* WHAT THIS TASK INVOLVES
All of the data is to be repeated verbatim.

* INFORMATION SUPPLIED

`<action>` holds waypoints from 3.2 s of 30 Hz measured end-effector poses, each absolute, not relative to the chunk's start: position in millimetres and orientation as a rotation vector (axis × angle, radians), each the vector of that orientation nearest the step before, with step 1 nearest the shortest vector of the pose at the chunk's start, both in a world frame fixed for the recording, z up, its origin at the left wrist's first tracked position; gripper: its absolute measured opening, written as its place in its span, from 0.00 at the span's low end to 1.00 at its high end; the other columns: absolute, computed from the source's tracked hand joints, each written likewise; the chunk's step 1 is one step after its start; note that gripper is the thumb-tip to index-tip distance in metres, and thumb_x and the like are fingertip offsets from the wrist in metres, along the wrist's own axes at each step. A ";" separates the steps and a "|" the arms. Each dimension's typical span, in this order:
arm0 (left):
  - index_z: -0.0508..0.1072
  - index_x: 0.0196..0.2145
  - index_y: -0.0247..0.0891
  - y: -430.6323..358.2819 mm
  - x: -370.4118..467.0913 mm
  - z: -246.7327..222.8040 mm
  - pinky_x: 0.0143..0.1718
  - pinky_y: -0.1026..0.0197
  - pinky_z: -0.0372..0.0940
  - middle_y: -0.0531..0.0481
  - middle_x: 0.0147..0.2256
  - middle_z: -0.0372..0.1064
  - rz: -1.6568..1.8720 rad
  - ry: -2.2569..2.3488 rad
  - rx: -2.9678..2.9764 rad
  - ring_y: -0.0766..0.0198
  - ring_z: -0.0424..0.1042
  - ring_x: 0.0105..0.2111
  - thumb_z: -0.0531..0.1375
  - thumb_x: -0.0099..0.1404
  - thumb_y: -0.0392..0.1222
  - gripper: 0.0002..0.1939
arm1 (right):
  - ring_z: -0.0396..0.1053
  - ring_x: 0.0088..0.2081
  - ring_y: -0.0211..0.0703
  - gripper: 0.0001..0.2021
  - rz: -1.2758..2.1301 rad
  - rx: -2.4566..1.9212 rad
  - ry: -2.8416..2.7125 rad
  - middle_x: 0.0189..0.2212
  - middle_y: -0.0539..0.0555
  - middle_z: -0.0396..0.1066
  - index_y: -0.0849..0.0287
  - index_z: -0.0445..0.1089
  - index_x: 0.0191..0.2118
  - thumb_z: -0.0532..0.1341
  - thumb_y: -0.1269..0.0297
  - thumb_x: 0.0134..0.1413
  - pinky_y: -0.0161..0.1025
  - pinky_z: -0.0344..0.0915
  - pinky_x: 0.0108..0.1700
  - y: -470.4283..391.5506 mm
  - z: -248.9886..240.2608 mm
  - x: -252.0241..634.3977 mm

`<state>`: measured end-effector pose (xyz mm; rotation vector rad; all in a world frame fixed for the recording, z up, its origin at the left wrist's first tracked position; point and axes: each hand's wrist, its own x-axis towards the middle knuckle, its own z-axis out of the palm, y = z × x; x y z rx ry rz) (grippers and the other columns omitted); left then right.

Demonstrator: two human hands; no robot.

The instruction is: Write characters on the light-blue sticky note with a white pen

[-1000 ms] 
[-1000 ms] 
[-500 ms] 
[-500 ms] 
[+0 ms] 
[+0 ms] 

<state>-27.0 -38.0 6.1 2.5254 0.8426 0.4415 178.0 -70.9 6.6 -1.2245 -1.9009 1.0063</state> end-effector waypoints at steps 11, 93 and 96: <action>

* WRITTEN REPLY
`<action>` holds waypoints from 3.2 s of 30 Hz measured end-effector poses, each absolute, not relative to the chunk's start: position in millimetres and orientation as a rotation vector (axis × angle, radians), each the vector of that orientation nearest the step before, with step 1 nearest the shortest vector of the pose at the chunk's start, both in a world frame fixed for the recording, z up, its origin at the left wrist's first tracked position; gripper: its absolute measured opening, written as its place in its span, from 0.00 at the span's low end to 1.00 at its high end; the other columns: absolute, computed from the source's tracked hand joints, each written likewise; the chunk's step 1 is one step after its start; note that gripper is the thumb-tip to index-tip distance in metres, and thumb_x and the like are fingertip offsets from the wrist in metres, along the wrist's own axes at each step. A ";" separates the steps and a "|" the arms. Each dimension's typical span, in this order:
arm0 (left):
  - index_z: -0.0508..0.1072
  - index_x: 0.0196..0.2145
  - index_y: -0.0247..0.0891
  - y: -430.6323..358.2819 mm
  - x: -370.4118..467.0913 mm
  - z: -246.7327..222.8040 mm
  - pinky_x: 0.0143..0.1718
  - pinky_y: -0.1026..0.0197
  - pinky_z: -0.0372..0.0940
  - middle_y: -0.0531..0.0481
  - middle_x: 0.0147..0.2256
  - middle_z: -0.0372..0.1064
  - rz: -1.6568..1.8720 rad
  - ry: -2.2569..2.3488 rad
  - rx: -2.9678..2.9764 rad
  - ring_y: -0.0766..0.0198
  - ring_z: -0.0424..0.1042
  - ring_x: 0.0105..0.2111
  - thumb_z: -0.0531..0.1375
  - thumb_x: -0.0099..0.1404
  - thumb_y: -0.0392..0.1222
  - gripper: 0.0002..0.1939
arm1 (right):
  - ring_z: -0.0396..0.1053
  - ring_x: 0.0088..0.2081
  - ring_y: -0.0211..0.0703
  - gripper: 0.0001..0.2021
  - rz: -1.2758..2.1301 rad
  - rx: -2.4566..1.9212 rad
  - ry: -2.8416..2.7125 rad
  - middle_x: 0.0189..0.2212
  - middle_y: -0.0539..0.0555
  - middle_z: -0.0396..0.1066
  - index_y: -0.0849..0.0287
  - index_z: -0.0445..0.1089
  - index_x: 0.0191..0.2118
  - thumb_z: -0.0532..0.1341
  - thumb_y: -0.1269..0.0297
  - thumb_x: 0.0134..0.1413
  - pinky_y: -0.0161..0.1025
  - pinky_z: -0.0344..0.0915
  - pinky_x: 0.0108..0.1700
  - y: -470.4283..391.5506 mm
  - z: -248.9886..240.2608 mm
  - x: -252.0241..634.3977 mm

`<state>`: measured end-effector pose (xyz mm; rotation vector rad; all in a world frame fixed for the recording, z up, its origin at the left wrist's first tracked position; point and axes: each hand's wrist, its own x-axis towards the middle knuckle, its own z-axis out of the palm, y = z × x; x y z rx ry rz) (grippers and the other columns omitted); left then right.

Demonstrator: two human hands; no robot.

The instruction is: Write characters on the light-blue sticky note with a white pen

[-1000 ms] 
[-1000 ms] 
[-500 ms] 
[-500 ms] 
[+0 ms] 
[+0 ms] 

<state>-27.0 -38.0 6.1 2.5254 0.8426 0.4415 178.0 -70.9 6.6 -1.2245 -1.9009 1.0063</state> end-effector waypoints at steps 11, 93 and 96: <action>

The given output is the complete response.